HostProbe is a 10-second, zero-cost ‘pre-flight’ CLI that lets the developer instantly check: “Is this shortlisted host dead, or is my local environment just failing the protocol handshake?”
Ultimately, we don’t see HostProbe as a replacement for HostScore at all. We see a workflow where a developer queries HostScore’s API to discover the best 50 global hosts as a shortlist, and then runs HostProbe locally to verify which of those 50 their specific network environment can actually handshake with before writing any contract code.

As a team, our standard engineering philosophy is to build for deep backward compatibility to ensure no legacy setups are left behind. That mindset led us to anchor our MVP’s architecture to the RHP2 base layer. However, it was an oversight on our part not to realize that the network had completely deprecated RHP3 and is already aggressively pivoting to RHP4.
That being said, this rapid transition actually makes the need for a client-side probe even stronger. As the network moves toward RHP4 and WebTransport, web apps will be streaming directly from hosts. WebTransport relies on UDP, which is notoriously blocked or throttled by strict client-side firewalls and enterprise networks. A global backend service cannot verify if an end-user’s specific browser setup can successfully negotiate a UDP WebTransport stream.

Our current MVP proves this localized, point-in-time diagnostic architecture using RHP2. We believe evolving this exact architecture will be highly necessary for developers to troubleshoot local WebTransport connectivity in the upcoming RHP4 era.

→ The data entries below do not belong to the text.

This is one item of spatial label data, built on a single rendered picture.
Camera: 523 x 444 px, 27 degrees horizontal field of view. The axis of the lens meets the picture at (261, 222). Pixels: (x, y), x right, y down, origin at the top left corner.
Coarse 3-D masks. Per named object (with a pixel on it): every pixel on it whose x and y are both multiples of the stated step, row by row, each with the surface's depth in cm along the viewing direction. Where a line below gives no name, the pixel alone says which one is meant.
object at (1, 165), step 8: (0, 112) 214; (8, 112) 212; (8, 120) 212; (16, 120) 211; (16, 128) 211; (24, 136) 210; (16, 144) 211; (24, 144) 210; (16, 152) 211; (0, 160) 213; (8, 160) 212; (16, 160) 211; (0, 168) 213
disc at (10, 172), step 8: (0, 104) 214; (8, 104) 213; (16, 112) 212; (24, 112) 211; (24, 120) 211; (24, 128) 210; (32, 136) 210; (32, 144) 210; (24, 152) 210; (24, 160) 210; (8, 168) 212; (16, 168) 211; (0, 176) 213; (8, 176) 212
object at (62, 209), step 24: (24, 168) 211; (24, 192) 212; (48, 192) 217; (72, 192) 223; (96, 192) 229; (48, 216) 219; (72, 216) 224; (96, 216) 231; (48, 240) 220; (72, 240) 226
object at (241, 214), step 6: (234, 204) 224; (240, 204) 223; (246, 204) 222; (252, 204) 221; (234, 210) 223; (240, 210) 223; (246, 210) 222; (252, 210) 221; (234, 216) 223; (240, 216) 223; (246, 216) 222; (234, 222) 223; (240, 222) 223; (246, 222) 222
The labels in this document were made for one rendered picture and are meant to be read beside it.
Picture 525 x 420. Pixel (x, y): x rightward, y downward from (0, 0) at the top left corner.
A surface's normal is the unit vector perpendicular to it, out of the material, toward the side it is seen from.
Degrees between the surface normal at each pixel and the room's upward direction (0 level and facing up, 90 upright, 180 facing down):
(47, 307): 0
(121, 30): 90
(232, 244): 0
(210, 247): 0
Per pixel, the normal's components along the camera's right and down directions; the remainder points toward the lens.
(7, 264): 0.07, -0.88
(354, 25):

Hi @DappsoverApps - thank you for your explanation. Your proposal comes at an interesting time, however, as we will be releasing new Grants Program funding guidelines next week. This also means the next Grants Committee meeting will be held on April 28th (with April 22 as the proposal submission deadline) to allow for adequate time for these new guidelines to be reviewed & incorporated into proposals.